** Exercise directions **
Return exactly the lines from the "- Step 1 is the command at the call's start" line through the last line of the entries below. Include no pictures.

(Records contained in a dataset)
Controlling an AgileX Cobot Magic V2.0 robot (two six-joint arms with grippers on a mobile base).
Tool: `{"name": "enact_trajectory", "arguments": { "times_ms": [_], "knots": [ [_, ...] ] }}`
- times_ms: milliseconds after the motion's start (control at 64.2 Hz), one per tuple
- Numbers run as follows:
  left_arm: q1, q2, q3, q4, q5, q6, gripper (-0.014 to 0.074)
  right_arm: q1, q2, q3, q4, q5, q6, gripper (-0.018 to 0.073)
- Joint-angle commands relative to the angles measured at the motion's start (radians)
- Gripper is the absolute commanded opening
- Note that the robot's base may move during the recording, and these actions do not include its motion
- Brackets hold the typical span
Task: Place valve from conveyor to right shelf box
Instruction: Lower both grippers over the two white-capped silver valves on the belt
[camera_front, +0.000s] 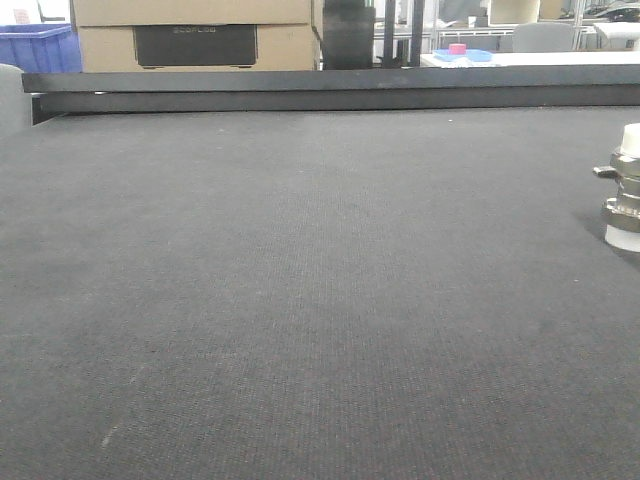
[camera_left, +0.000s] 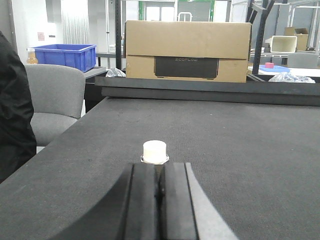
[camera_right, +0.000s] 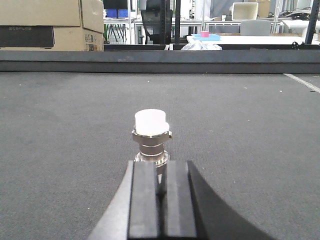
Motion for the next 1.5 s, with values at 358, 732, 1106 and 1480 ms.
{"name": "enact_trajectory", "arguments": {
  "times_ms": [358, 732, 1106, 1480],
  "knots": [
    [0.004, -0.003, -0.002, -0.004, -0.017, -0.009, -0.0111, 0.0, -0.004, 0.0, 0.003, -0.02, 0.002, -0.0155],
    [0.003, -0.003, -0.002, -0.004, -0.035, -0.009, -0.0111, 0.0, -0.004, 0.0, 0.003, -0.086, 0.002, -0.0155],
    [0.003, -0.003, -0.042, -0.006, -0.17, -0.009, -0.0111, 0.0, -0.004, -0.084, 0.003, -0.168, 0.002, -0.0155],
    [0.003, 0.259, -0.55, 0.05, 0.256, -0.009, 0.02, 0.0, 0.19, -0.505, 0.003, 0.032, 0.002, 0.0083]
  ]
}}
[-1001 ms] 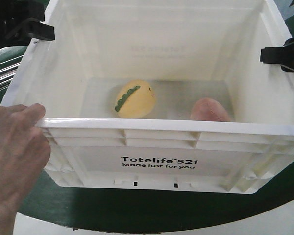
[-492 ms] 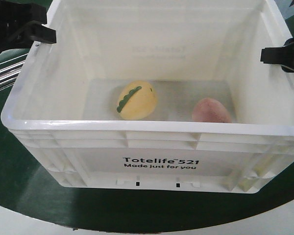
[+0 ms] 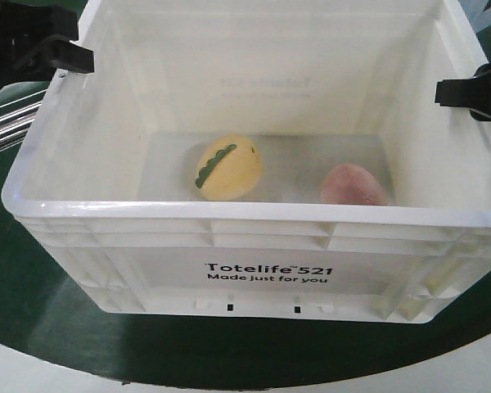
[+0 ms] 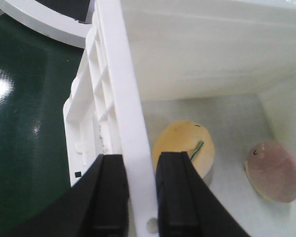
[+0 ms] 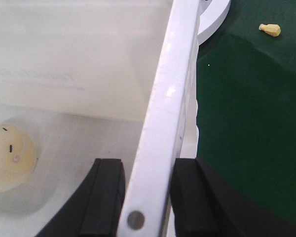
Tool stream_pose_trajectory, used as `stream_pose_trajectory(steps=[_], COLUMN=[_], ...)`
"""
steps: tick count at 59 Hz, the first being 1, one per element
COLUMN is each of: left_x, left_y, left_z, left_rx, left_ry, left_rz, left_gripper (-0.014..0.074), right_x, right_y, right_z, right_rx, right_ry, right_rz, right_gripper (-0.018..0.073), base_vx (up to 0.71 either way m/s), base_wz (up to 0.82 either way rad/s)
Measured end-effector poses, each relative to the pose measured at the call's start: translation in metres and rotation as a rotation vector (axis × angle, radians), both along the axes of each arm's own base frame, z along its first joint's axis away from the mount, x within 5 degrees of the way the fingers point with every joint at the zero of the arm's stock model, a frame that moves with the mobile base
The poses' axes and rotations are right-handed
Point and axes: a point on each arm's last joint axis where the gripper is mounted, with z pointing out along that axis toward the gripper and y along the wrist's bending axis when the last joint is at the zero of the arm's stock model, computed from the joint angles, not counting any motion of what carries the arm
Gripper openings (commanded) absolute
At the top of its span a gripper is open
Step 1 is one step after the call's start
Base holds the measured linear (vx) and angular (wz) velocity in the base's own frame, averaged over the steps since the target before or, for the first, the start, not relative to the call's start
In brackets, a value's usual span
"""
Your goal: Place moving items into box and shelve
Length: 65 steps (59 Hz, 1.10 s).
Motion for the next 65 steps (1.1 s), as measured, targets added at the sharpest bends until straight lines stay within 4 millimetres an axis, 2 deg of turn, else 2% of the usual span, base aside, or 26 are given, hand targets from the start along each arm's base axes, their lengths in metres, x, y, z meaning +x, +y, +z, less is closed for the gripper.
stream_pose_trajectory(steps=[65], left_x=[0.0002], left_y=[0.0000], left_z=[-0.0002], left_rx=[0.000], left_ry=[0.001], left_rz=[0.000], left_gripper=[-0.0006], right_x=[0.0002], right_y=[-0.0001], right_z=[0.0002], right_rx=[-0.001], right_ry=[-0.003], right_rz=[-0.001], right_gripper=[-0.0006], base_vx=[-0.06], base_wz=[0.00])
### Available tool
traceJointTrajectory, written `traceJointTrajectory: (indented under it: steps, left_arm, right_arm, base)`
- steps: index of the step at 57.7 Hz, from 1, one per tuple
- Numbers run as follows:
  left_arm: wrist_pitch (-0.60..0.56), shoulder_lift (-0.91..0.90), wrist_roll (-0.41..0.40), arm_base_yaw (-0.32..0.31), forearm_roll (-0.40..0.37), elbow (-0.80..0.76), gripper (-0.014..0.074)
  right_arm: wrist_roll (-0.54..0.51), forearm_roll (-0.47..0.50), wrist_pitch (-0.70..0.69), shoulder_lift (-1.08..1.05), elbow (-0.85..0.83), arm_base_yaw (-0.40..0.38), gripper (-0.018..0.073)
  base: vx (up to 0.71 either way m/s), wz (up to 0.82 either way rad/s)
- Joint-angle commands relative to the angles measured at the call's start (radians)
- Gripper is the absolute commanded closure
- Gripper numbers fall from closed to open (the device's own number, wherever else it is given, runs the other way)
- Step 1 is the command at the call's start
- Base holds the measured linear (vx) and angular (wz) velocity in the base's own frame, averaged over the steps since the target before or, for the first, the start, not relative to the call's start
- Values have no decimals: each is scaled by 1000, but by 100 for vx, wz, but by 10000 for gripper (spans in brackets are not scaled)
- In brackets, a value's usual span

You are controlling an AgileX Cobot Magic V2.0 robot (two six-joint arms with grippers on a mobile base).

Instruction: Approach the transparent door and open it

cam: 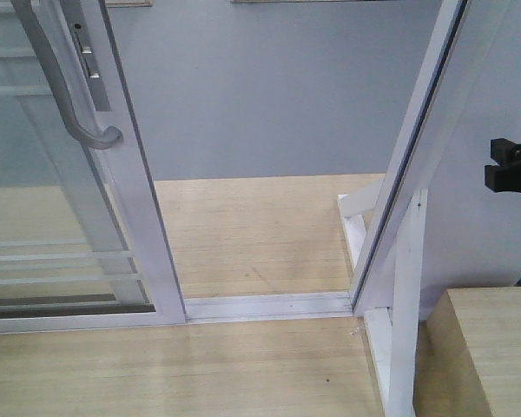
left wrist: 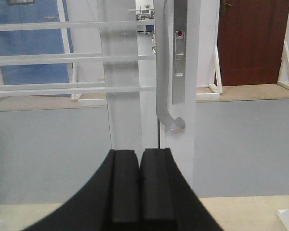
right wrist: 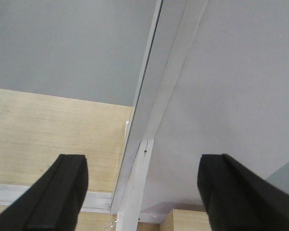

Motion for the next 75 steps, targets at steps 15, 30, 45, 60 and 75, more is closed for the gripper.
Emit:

** Reply **
- Step 1 is the command at the call's start
- Base holds the measured linear (vx) and angular (wz) velocity in the base's own frame, averaged over the steps since the target before or, for the first, the start, not relative to the call's start
- Values have no decimals: each is scaled by 1000, but by 100 for vx, wz, but by 10000 for gripper (spans in brackets are not scaled)
- In brackets, a value's usual span

You are controlling an AgileX Cobot Magic V2.0 robot (two six-joint arms with grippers on a mobile base).

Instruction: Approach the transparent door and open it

cam: 
left wrist: 
right wrist: 

Motion for the next 75 steps, targets at steps 15, 30, 45, 60 and 75, more is closed for the gripper.
Emit:

What appears above is the complete answer.